PROMPT:
Write out all of the data again, precisely as it appears.

[Start of section]

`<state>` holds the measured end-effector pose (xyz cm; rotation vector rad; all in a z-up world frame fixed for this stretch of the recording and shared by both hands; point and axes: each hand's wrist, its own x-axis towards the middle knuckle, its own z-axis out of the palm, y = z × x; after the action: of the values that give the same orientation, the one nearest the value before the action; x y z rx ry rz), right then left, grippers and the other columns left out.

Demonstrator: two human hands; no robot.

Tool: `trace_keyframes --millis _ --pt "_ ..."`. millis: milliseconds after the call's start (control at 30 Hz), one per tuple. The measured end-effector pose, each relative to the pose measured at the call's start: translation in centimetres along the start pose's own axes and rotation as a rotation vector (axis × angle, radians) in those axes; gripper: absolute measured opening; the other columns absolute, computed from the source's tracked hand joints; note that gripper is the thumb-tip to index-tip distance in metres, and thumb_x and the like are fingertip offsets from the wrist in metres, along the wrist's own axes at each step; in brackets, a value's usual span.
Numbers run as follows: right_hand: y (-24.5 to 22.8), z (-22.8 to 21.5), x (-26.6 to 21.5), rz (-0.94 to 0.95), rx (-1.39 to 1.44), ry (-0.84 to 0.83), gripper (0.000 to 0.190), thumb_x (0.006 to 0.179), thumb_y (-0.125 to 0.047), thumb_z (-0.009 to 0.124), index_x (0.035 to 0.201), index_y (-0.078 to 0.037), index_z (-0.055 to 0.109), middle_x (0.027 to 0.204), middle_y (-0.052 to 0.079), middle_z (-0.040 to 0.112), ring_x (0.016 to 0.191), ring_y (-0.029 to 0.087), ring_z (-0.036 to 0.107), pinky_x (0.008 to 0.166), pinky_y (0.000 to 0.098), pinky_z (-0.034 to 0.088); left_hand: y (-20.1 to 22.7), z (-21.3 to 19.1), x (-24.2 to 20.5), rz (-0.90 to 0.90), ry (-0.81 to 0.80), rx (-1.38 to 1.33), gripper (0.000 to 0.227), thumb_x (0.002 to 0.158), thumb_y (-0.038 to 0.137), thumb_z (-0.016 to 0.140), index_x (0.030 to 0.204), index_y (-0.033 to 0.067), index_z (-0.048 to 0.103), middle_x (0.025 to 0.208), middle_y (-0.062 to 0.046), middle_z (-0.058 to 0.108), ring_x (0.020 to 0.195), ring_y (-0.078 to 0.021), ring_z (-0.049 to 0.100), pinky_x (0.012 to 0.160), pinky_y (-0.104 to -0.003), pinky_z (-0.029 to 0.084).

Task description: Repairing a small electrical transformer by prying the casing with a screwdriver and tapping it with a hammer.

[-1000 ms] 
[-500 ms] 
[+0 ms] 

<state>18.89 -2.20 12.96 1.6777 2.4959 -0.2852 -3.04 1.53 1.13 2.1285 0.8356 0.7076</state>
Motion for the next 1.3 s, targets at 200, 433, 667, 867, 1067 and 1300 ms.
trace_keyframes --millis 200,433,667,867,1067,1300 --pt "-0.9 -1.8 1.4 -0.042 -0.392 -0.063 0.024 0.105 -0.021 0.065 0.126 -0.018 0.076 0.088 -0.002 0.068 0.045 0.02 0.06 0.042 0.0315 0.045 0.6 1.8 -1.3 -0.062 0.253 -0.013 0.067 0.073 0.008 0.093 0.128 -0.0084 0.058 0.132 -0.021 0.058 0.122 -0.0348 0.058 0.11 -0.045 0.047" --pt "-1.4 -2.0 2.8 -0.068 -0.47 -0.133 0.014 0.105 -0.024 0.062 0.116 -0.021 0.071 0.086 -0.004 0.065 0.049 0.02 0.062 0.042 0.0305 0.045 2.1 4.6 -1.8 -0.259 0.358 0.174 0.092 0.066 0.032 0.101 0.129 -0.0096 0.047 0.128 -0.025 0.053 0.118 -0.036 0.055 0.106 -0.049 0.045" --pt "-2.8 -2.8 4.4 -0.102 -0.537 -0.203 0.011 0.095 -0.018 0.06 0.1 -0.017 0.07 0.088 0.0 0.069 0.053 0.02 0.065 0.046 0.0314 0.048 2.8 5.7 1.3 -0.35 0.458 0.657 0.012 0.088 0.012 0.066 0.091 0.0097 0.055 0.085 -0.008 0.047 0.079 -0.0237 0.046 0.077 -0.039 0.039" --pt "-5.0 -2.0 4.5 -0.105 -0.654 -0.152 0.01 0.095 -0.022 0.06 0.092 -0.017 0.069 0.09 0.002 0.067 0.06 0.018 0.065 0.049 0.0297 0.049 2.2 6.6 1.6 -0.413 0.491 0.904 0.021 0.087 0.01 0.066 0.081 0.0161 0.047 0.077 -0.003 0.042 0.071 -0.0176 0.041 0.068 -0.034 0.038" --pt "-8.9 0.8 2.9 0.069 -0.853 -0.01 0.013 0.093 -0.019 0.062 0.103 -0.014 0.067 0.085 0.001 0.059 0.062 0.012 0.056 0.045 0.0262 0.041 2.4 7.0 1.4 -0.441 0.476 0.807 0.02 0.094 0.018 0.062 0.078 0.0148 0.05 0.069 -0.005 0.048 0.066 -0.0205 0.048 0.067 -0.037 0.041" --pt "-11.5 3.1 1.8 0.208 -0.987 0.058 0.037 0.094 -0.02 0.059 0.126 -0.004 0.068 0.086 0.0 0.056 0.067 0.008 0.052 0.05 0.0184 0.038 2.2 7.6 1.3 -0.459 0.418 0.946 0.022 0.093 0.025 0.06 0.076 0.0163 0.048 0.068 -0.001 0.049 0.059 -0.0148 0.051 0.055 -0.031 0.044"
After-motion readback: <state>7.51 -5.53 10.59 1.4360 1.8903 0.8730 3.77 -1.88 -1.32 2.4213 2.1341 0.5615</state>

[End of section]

RESULT FOR THIS EXERCISE:
`<state>` holds the measured end-effector pose (xyz cm; rotation vector rad; all in a z-up world frame fixed for this stretch of the recording and shared by both hands; point and axes: each hand's wrist, its own x-axis towards the middle knuckle, its own z-axis out of the palm, y = z × x; after the action: of the values that give the same orientation, the one nearest the value before the action; x y z rx ry rz), right then left, grippers and the other columns left out.

Demonstrator: two human hands; no robot.

Tool: `trace_keyframes --millis _ --pt "_ ..."`. millis: milliseconds after the call's start (control at 30 Hz), one per tuple. The measured end-effector pose, each relative to the pose measured at the call's start: translation in centimetres along the start pose's own axes and rotation as a rotation vector (axis × angle, radians) in those axes; gripper: absolute measured opening; the other columns absolute, computed from the source's tracked hand joints; note that gripper is the thumb-tip to index-tip distance in metres, and thumb_x and the like are fingertip offsets from the wrist in metres, along the wrist's own axes at each step; in brackets, a value's usual span.
Numbers run as follows: right_hand: y (-24.5 to 22.8), z (-22.8 to 21.5), x (-26.6 to 21.5), rz (-0.94 to 0.95), rx (-1.39 to 1.44), ry (-0.84 to 0.83), gripper (0.000 to 0.190), thumb_x (0.006 to 0.179), thumb_y (-0.125 to 0.047), thumb_z (-0.009 to 0.124), index_x (0.035 to 0.201), index_y (-0.078 to 0.037), index_z (-0.055 to 0.109), middle_x (0.027 to 0.204), middle_y (-0.052 to 0.079), middle_z (-0.040 to 0.112), ring_x (0.016 to 0.191), ring_y (-0.029 to 0.087), ring_z (-0.036 to 0.107), pinky_x (0.008 to 0.166), pinky_y (0.000 to 0.098), pinky_z (-0.034 to 0.088); left_hand: y (-20.1 to 22.7), z (-21.3 to 19.1), x (-24.2 to 20.5), rz (-0.90 to 0.90), ry (-0.81 to 0.80), rx (-1.38 to 1.33), gripper (0.000 to 0.227), thumb_x (0.002 to 0.158), thumb_y (-0.038 to 0.137), thumb_z (-0.016 to 0.140), index_x (0.030 to 0.204), index_y (-0.033 to 0.067), index_z (-0.048 to 0.103), middle_x (0.025 to 0.208), middle_y (-0.062 to 0.046), middle_z (-0.058 to 0.108), ring_x (0.020 to 0.195), ring_y (-0.078 to 0.021), ring_z (-0.049 to 0.100), pinky_x (0.012 to 0.160), pinky_y (-0.104 to -0.003), pinky_z (-0.029 to 0.084).

Task description: Repairing a small electrical transformer by prying the casing with a screwdriver and tapping it with a hammer.

[-1000 ms] 
[-500 ms] 
[+0 ms] 

<state>18.89 -2.20 12.96 1.6777 2.4959 -0.2852 -3.04 1.53 1.13 2.1285 0.8356 0.7076</state>
Motion for the next 1.3 s, targets at 200, 433, 667, 867, 1067 and 1300 ms.
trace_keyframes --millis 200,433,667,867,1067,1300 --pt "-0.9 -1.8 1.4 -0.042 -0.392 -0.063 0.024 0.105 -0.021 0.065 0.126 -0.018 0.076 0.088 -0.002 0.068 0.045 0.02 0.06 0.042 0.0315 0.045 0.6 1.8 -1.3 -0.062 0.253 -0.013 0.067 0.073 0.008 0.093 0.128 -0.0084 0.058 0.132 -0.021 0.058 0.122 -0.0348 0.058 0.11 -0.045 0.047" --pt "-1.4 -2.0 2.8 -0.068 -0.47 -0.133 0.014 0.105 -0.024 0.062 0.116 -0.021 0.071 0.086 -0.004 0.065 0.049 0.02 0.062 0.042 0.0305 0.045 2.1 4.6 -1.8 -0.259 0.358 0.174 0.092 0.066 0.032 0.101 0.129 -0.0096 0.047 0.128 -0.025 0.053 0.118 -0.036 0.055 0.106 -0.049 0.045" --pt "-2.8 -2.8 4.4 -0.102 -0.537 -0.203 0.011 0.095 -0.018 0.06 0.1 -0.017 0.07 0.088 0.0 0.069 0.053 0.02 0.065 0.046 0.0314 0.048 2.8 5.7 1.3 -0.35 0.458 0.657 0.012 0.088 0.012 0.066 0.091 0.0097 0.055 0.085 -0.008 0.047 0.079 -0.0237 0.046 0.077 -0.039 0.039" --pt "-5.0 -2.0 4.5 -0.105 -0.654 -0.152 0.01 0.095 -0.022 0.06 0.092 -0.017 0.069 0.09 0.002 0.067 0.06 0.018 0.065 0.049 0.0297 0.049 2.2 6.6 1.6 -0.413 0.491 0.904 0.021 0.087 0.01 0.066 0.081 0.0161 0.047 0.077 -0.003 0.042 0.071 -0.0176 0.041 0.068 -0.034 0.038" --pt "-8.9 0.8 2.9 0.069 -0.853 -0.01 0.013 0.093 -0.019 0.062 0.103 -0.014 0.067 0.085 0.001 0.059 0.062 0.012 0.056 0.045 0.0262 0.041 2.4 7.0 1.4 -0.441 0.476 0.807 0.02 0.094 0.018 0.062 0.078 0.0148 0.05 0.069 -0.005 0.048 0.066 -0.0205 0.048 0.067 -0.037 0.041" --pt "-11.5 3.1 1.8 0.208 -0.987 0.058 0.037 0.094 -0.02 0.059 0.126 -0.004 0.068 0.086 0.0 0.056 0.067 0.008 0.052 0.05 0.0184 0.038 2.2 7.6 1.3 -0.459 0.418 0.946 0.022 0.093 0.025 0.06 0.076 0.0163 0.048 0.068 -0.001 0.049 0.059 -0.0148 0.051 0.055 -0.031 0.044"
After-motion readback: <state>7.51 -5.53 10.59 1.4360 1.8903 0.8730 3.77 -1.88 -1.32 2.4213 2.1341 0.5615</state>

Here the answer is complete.